That the pan-Islamic hopes have no prospect of realization becomes more evident from year to year. The Christian European education which increasingly filters through from the mission schools to the common people does more and more to shake the visionary hopes of the Mohammedans. The united band of humble Christians becomes year by year, through deeds of love, stronger and more prominent. The pan-Islamic hope has no other foundation than the ever reiterated glowing descriptions of the Mecca pilgrims. They have indeed seen in Mecca the Moslem unity of belief; but in the Dutch East Indies no fruit rich in blessing has yet ripened for the Moslem. Not missionary work alone, but also many government measures undertaken in a Christlike spirit remove from European rule the odium of existing only for the oppression of the inferior races and link the duty of a service of love with the right to rule a conquered nation.

Thus the mission dries up the pan-Islamic movement; it shows the European in a new light, it deprives the panIslamic thought of a substantial part of its power of attraction.
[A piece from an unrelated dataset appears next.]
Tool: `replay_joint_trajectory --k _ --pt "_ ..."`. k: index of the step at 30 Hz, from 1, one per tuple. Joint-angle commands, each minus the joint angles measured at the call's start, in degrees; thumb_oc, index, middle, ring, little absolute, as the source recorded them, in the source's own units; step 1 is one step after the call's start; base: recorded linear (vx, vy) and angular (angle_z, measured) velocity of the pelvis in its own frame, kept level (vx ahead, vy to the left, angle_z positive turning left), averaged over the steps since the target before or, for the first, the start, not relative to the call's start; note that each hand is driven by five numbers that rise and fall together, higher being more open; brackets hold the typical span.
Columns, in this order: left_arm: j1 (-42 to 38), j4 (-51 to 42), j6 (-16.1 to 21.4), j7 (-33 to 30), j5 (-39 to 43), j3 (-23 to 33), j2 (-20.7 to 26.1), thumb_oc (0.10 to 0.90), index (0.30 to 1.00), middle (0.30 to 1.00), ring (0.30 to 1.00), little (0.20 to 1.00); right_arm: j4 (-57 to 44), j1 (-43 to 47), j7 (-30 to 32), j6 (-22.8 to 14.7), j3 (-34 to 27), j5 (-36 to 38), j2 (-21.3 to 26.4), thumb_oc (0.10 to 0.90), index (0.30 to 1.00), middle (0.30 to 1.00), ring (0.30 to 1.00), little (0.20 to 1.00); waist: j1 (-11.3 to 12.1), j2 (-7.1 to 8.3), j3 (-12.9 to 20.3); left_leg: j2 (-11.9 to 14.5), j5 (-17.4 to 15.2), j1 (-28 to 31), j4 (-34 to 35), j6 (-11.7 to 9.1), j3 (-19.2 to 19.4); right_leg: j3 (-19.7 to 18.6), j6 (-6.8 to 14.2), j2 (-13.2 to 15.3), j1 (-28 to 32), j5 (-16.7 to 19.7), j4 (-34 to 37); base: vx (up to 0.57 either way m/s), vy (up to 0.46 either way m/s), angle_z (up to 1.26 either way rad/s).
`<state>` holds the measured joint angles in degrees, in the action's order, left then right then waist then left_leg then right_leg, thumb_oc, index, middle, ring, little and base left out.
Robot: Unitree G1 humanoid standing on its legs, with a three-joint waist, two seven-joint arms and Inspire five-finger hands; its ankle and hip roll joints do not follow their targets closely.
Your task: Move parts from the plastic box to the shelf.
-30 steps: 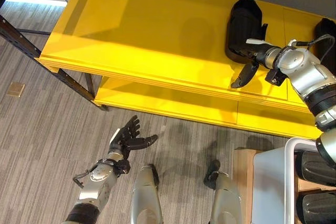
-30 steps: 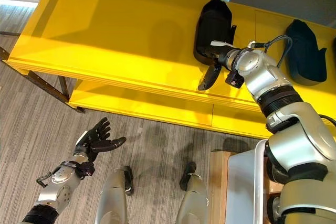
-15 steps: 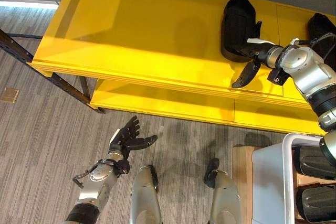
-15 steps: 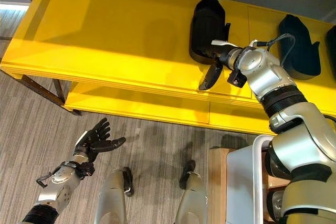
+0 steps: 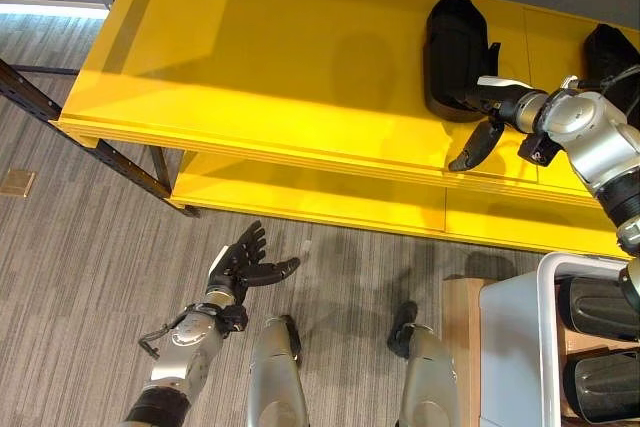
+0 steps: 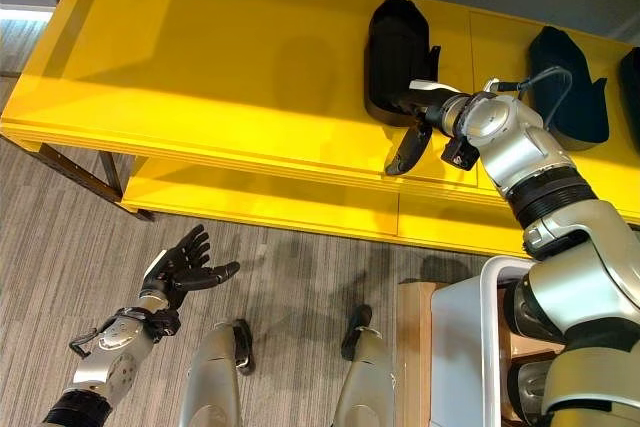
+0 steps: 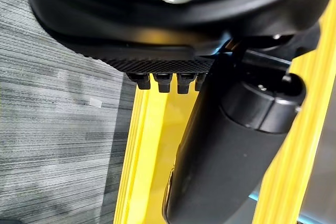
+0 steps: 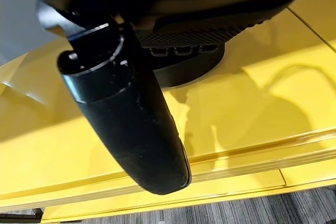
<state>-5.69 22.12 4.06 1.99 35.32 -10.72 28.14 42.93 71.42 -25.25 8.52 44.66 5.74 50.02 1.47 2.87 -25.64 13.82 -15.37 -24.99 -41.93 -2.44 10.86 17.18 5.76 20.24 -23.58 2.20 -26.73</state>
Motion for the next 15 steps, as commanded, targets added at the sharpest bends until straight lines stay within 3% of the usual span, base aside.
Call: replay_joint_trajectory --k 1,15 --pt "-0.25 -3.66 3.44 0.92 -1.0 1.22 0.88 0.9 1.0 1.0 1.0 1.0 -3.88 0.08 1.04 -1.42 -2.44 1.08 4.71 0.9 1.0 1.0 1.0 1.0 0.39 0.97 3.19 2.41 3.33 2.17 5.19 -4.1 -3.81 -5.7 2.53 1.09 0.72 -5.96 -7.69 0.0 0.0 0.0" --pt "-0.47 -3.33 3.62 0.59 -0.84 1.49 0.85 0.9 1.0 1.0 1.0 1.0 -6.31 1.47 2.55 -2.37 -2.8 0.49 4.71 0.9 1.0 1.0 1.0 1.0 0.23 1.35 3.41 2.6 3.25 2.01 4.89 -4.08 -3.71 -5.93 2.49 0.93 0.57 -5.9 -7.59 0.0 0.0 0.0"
The hatred against the conqueror binds the people together in pan-Islamism; the love enjoined by the European mission weakens this bond and fastens by new threads the soul of this primitive people to its place under the foreign conqueror.

Pan-Islamism is one of those currents of spiritual feeling in the hearts of these Mohammedan peoples which must be diverted into another channel if ever Christianity is to find there full entrance.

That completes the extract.